[safe-output-health] Safe Output Health Report — 2026-05-17 #32768

2026-05-17T05:59:27Z

github-actions[bot]
Bot May 17, 2026

Executive Summary

24-hour window: 2026-05-16 05:42 UTC → 2026-05-17 05:27 UTC

Runs analyzed: 593
Safe-output jobs that actually executed (Result: true): 239
Safe-output jobs that emitted ##[error] markers: 16
Safe-output jobs that reported message-level failures (Failed: ≥1): 2
Job-level conclusion = failure: 0 (all 16 ended in success because of graceful-fallback paths)
Verdict: ⚠️ Degraded — a new, silent PR-review submission failure pattern dominates this window.
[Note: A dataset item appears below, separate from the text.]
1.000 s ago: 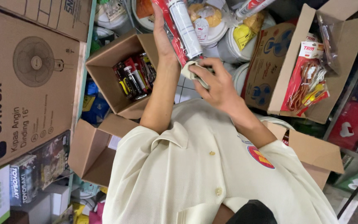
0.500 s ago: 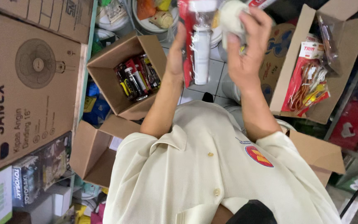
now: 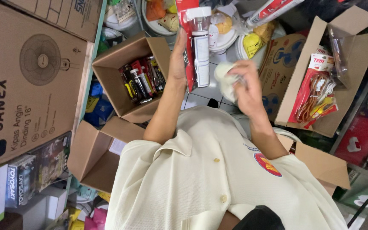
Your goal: The person wipes down packaged items like a pen set and a flashlight using a white cloth while standing in a storage area. The items are then placed into a cardboard box containing other hardware supplies.
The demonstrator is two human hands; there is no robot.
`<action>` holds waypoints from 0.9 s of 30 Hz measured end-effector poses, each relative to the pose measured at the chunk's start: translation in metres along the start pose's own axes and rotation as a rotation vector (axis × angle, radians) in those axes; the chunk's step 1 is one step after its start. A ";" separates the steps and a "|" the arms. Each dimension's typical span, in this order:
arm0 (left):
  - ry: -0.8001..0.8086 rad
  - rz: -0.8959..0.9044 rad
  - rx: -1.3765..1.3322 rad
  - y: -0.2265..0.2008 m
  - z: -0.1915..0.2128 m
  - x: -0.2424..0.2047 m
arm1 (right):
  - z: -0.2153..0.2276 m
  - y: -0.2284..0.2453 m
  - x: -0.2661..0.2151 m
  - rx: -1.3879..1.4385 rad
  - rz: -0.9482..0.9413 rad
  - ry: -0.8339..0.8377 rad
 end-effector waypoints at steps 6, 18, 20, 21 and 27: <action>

The headline finding is a new cluster of 11 silent PR-review submission failures (HTTP 422) — almost all in Test Quality Sentinel. The safe-output handler emits ##[error] and ##[warning] lines for these but does not count them in the Failed counter, so the workflow run is marked successful in the UI even though the review was never posted on the pull request.

Safe Output Job Statistics

Job Type / Tool	Observed in 24h	Logged Errors	Message-level Failures	Net effect on PR/Issue
`submit_pull_request_review` + `create_pull_request_review_comment`	many	11	0 (silently recorded as success)	Review not posted
`create_pull_request`	several	3 (workflows-perm push reject)	0 (fell back to issue)	Issue created instead of PR
`hide_comment`	rare	1	1	Comment not hidden
`update_pull_request`	several	1	1	Branch not updated
`add_comment`, `add_labels`, `noop`, `missing_*`, `report_incomplete`, `create_discussion`	many	0	0	✅ healthy

Critical Issues

🚨 Cluster 1 — PR review submit 422 (silent partial failure)

Count: 11 occurrences
Affected workflows: Test Quality Sentinel (10), Matt Pocock Skills Reviewer (1)
Root cause (sub-pattern A, 10 cases): the agent calls submit_pull_request_review with no body and no inline review comments. The handler still POSTs event=COMMENT, comments=0, bodyLength=0 to POST /repos/{owner}/{repo}/pulls/{n}/reviews, which GitHub rejects with 422 Unprocessable Entity: "".
Root cause (sub-pattern B, 1 case — run §25963355666): the agent buffered review comments at file paths/lines that are not part of the PR's diff. GitHub responds 422: "Path could not be resolved, Path could not be resolved, and Path could not be resolved".
Severity: High — silent. Workflow UI shows success; the actual review is never visible on the PR.

Sample error from §25963330141 (Test Quality Sentinel):

=== Finalizing PR Review ===
Submitting PR review on github/gh-aw#32588: event=COMMENT, comments=0, bodyLength=0
POST /repos/github/gh-aw/pulls/32588/reviews - 422 with id ... in 504ms
##[error]Failed to submit PR review: Unprocessable Entity: "" - https://docs.github.com/rest/pulls/reviews
##[warning]✗ Failed to submit PR review: Unprocessable Entity: ""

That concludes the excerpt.